» What is needed
Lines from the material below that hold the string "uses" are what is needed; copy each of them.

---------- Records for this task

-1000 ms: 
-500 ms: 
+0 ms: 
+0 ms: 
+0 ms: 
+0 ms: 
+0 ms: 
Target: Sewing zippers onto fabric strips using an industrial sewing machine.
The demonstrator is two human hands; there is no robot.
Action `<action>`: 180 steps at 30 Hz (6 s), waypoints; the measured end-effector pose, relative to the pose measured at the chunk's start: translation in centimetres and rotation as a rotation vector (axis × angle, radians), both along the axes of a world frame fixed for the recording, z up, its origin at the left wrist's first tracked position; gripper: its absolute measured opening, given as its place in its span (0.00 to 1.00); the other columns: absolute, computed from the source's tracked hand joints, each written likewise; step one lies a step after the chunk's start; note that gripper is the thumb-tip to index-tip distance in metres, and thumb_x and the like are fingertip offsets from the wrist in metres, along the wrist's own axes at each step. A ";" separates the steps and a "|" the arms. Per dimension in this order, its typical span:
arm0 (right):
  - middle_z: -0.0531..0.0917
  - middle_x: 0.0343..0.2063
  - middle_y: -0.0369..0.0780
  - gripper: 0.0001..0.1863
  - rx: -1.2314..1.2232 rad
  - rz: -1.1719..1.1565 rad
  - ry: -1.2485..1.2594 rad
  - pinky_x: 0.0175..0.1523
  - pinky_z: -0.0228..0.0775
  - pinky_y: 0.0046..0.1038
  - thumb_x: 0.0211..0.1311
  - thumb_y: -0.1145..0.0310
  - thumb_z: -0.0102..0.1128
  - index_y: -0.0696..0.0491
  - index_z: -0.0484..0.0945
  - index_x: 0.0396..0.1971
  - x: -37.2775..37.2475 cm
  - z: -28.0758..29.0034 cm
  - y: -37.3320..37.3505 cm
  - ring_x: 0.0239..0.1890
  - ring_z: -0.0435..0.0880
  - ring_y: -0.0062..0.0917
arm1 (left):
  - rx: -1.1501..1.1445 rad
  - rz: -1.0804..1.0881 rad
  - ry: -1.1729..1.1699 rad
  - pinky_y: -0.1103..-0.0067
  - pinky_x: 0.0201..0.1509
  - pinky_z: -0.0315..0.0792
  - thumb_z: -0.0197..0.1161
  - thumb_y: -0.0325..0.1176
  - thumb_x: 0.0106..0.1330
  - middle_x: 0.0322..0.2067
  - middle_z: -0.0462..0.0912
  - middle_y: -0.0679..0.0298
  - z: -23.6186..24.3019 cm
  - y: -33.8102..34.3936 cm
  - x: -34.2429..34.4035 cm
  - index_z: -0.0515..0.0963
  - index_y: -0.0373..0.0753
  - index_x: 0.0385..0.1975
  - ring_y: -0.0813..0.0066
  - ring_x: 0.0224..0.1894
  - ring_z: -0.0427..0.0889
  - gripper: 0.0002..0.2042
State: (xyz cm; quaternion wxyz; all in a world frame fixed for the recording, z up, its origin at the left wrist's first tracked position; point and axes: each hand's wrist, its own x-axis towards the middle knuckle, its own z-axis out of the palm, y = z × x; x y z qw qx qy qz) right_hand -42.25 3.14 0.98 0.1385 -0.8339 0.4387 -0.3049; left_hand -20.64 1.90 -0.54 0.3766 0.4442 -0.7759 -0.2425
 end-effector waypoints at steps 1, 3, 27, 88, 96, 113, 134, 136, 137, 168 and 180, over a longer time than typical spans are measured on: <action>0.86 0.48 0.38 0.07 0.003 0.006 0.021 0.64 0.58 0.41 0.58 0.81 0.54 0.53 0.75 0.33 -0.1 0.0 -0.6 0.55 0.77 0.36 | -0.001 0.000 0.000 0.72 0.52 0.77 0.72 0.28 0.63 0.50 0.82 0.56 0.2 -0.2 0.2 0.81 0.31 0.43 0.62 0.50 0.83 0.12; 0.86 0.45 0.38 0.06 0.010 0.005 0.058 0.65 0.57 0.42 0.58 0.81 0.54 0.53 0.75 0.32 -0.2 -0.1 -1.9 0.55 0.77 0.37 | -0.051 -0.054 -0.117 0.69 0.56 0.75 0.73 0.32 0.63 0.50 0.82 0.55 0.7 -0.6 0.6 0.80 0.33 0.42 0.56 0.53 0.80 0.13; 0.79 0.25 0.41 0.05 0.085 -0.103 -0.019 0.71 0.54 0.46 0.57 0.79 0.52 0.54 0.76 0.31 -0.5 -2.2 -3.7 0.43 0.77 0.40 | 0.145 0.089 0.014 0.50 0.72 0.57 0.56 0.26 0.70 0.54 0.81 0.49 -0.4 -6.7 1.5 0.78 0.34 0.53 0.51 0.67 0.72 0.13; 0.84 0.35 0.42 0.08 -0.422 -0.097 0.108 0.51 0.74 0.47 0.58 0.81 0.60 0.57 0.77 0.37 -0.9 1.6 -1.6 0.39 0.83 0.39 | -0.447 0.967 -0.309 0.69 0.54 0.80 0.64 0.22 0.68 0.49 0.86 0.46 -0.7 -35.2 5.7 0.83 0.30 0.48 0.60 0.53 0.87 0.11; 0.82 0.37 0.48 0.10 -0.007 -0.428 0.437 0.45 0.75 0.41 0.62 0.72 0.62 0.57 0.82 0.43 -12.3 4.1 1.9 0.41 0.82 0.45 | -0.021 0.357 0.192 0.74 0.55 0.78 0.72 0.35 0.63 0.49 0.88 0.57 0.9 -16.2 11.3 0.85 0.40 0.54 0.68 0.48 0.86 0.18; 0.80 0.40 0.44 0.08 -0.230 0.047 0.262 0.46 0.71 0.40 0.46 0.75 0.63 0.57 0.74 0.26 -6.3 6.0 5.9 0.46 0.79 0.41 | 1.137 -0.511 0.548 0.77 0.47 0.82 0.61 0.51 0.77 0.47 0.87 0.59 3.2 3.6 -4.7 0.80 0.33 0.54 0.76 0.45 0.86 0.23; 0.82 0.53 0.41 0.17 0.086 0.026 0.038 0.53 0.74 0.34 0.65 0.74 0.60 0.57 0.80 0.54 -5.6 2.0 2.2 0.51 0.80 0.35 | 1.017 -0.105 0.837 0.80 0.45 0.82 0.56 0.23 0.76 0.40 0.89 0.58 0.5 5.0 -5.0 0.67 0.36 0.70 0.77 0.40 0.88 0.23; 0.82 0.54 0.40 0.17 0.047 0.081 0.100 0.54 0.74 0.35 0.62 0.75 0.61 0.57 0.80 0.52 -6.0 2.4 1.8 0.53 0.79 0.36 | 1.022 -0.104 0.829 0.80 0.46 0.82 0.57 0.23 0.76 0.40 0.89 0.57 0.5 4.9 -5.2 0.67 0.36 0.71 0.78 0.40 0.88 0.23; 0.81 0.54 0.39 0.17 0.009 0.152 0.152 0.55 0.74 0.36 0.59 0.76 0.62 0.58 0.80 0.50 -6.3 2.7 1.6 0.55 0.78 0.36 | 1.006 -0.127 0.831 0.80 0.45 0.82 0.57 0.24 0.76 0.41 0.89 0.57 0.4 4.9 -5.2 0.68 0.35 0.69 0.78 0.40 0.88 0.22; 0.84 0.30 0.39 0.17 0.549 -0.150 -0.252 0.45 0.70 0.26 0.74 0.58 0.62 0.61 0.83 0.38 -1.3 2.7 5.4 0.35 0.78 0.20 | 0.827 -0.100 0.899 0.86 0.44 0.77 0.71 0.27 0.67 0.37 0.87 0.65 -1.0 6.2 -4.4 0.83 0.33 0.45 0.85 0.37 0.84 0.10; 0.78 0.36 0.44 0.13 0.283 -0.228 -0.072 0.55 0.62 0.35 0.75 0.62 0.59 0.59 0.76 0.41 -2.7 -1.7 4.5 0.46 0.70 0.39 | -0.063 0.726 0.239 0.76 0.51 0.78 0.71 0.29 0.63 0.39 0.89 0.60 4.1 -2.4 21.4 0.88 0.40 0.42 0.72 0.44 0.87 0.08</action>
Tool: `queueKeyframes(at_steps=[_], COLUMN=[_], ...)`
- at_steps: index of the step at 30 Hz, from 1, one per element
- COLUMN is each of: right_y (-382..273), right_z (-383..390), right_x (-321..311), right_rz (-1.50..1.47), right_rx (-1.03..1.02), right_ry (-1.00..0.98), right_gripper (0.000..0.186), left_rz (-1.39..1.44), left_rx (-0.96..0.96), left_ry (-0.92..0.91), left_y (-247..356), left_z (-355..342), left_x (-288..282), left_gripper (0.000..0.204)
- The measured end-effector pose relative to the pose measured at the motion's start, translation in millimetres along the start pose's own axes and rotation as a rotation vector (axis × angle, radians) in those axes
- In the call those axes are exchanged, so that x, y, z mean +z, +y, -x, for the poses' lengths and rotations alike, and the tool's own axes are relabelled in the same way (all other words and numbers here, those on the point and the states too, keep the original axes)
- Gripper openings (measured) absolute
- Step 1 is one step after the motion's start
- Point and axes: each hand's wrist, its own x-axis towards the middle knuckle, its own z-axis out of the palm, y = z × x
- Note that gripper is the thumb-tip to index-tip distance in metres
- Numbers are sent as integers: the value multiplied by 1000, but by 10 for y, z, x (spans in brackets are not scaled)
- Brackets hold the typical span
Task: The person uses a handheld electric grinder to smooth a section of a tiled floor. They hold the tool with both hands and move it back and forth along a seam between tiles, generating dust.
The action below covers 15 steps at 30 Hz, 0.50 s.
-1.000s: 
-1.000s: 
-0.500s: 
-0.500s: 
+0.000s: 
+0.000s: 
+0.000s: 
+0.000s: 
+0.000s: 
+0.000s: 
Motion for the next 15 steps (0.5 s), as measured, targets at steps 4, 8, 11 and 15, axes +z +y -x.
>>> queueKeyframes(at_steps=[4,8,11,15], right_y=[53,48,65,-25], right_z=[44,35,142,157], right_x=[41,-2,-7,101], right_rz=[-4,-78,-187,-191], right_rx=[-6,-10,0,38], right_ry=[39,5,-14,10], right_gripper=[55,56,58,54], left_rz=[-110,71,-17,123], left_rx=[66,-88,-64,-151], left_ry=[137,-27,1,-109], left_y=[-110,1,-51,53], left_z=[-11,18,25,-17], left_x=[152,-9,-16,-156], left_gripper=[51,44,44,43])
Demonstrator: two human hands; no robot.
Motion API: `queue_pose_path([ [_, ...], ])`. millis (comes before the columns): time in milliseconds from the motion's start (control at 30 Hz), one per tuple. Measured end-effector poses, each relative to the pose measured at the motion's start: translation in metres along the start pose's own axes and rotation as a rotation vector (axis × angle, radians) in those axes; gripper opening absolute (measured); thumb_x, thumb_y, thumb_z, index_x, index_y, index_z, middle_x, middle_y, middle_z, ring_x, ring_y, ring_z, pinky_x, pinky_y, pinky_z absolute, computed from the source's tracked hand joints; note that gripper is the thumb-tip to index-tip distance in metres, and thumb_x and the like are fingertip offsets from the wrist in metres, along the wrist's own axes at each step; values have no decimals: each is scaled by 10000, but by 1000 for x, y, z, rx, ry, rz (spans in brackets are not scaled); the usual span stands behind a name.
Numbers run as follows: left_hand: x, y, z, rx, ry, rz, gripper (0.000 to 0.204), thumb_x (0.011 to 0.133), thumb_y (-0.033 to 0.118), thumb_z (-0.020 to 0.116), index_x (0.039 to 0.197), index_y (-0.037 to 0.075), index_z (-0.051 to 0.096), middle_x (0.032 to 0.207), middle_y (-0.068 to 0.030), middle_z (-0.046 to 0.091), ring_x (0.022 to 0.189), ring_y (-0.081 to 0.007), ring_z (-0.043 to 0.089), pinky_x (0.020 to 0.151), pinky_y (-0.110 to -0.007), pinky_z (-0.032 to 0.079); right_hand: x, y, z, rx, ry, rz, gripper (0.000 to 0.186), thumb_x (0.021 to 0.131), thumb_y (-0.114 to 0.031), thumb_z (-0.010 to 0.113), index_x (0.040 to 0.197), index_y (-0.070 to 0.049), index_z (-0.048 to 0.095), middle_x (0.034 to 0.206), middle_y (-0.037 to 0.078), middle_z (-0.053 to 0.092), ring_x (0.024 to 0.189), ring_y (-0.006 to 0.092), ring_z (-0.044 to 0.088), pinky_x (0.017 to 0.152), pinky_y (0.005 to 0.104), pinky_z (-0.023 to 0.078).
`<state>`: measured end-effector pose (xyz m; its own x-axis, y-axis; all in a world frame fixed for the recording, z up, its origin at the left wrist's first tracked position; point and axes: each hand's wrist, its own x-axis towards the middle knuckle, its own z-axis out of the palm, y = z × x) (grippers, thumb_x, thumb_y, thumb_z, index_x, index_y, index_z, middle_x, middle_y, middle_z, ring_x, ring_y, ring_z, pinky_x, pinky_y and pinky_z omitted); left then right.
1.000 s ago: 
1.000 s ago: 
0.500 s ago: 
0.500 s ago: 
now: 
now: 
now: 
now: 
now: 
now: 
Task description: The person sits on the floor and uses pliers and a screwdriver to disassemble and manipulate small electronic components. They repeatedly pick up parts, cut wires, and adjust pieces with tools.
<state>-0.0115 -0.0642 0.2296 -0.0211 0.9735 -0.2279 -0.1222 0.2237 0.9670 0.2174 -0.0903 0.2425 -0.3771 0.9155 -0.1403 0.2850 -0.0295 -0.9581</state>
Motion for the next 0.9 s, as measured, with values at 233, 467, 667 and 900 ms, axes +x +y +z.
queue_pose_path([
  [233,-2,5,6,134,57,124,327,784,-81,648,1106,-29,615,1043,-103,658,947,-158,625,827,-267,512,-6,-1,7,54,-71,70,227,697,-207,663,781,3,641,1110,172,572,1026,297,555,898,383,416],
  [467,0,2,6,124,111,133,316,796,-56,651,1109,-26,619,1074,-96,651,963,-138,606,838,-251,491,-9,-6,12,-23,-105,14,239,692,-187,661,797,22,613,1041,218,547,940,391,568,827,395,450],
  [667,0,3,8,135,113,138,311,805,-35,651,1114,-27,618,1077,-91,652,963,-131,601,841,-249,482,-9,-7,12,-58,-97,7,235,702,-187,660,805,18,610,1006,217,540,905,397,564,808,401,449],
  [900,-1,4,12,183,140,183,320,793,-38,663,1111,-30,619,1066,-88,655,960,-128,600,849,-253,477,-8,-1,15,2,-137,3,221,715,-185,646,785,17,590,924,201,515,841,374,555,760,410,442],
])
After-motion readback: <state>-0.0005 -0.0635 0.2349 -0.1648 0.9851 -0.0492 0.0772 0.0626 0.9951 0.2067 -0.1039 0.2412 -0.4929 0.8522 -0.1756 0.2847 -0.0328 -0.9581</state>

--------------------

» Task result
Task: The person uses a handheld electric grinder to smooth a section of a tiled floor. They hold the tool with both hands and move it back and forth along a seam between tiles, generating dust.
Task description: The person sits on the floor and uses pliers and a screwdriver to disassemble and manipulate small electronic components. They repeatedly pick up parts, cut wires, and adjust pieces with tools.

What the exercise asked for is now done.